The hands and feet are the most common sites in adults, with the spaces between fingers, the fleshy base of the thumb, and the inner wrists being especially favored locations. The itch comes from your immune system reacting to the mites and their waste, which is why it tends to worsen over time and gets particularly bad at night when your skin warms up under blankets. Scabies spreads through prolonged skin-to-skin contact, so household members and close contacts often need treatment at the same time.
Hand, Foot, and Mouth Disease
Red spots on the palms of your hands, sometimes with small blisters, alongside sores in or around your mouth and spots on the soles of your feet, suggest hand, foot, and mouth disease. This viral infection is most common in young children but absolutely affects adults. In adults, the pattern can be atypical: lesions sometimes start in or around the mouth before spreading to the hands and feet, which is the reverse of the typical childhood progression where the extremities are affected first.
The spots are usually flat or slightly raised, may develop into small blisters, and can be mildly painful.

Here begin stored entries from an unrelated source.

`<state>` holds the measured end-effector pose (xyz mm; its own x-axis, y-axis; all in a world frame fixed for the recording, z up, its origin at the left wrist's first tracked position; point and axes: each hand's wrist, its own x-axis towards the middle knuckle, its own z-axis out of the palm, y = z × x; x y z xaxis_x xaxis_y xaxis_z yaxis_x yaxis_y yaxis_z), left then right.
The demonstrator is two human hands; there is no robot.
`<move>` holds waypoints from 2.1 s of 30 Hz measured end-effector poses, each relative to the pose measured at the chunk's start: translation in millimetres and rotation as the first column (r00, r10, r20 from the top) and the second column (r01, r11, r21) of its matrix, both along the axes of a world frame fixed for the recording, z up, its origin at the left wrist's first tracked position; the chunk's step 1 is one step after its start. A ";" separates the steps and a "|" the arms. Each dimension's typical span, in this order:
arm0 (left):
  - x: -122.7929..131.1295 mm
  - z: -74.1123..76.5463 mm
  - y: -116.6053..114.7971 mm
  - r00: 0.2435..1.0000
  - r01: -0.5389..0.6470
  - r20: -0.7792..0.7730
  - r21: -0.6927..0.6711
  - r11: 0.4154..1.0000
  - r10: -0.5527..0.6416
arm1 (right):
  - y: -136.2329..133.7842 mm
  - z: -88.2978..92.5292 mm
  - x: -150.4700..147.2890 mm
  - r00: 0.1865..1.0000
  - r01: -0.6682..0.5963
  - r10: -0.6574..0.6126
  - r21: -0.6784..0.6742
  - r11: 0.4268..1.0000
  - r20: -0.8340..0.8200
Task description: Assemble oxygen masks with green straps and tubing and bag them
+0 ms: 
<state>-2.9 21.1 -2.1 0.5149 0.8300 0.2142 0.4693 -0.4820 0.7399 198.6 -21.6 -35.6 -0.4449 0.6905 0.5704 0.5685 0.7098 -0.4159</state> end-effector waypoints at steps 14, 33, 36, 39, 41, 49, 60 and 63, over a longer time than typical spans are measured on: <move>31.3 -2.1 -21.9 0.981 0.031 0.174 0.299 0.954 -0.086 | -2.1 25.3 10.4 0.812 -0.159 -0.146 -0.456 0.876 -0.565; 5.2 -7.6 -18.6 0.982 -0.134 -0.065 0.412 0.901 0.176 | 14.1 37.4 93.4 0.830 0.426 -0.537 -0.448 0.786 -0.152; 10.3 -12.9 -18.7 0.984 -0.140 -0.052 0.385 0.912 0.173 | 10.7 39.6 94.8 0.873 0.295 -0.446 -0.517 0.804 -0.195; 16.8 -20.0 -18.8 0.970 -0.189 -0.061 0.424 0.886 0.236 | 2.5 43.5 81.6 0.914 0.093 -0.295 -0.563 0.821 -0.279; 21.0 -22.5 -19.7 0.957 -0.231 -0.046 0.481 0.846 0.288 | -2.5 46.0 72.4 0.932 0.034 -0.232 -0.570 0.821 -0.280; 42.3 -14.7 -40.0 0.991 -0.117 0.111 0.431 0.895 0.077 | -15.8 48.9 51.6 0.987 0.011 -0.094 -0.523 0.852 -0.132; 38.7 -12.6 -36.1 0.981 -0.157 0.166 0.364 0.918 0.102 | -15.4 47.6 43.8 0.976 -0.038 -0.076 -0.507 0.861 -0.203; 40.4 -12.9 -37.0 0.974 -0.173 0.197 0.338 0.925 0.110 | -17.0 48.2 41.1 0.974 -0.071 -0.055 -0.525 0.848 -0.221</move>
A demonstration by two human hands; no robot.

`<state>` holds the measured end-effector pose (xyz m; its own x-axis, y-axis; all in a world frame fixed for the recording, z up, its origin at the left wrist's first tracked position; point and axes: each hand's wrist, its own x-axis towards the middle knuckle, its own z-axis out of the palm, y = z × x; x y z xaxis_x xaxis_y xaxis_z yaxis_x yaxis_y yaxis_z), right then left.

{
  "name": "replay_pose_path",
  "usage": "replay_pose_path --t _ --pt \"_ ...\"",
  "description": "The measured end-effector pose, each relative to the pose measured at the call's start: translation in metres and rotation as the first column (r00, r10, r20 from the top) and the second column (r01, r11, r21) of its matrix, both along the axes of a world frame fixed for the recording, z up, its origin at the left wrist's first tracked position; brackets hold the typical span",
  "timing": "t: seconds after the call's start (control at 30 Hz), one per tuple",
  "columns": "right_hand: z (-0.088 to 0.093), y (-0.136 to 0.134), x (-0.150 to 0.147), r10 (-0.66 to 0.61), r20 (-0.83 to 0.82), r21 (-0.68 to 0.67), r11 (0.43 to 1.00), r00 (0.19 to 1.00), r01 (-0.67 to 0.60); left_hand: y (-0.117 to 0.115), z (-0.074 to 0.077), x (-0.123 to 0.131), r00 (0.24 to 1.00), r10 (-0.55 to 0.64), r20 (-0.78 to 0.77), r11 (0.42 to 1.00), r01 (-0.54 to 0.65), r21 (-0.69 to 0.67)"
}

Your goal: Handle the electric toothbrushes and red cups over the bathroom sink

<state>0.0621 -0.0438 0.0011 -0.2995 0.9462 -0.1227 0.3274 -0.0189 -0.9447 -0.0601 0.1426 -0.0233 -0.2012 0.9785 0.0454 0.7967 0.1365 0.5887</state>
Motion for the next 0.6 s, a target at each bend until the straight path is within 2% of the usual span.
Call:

The illness is caused by a group of enteroviruses and typically resolves on its own within 7 to 10 days. It’s most contagious in the first week, spreading through saliva, blister fluid, and stool.
How to Tell These Apart
- Flat, tiny (1 to 3 mm), not itchy, doesn’t fade under pressure: petechiae, from broken capillaries or a blood-related issue.
- Smooth, round, bright red, slightly raised: cherry angioma, especially if you’re over 30.
- Central dot with radiating lines: spider angioma. Multiple ones warrant a liver check.
- Itchy, red, possibly blistered, appeared after contact with a product: contact dermatitis.
- Intensely itchy (worse at night), between fingers, with faint gray lines: scabies.
- Red spots on palms plus mouth sores: hand, foot, and mouth disease.
If your red dots are small, few in number, painless, and stable, they’re most likely benign. If they’re spreading, accompanied by fever, or causing severe itching that disrupts sleep, those patterns point toward conditions that benefit from a clear diagnosis and targeted treatment.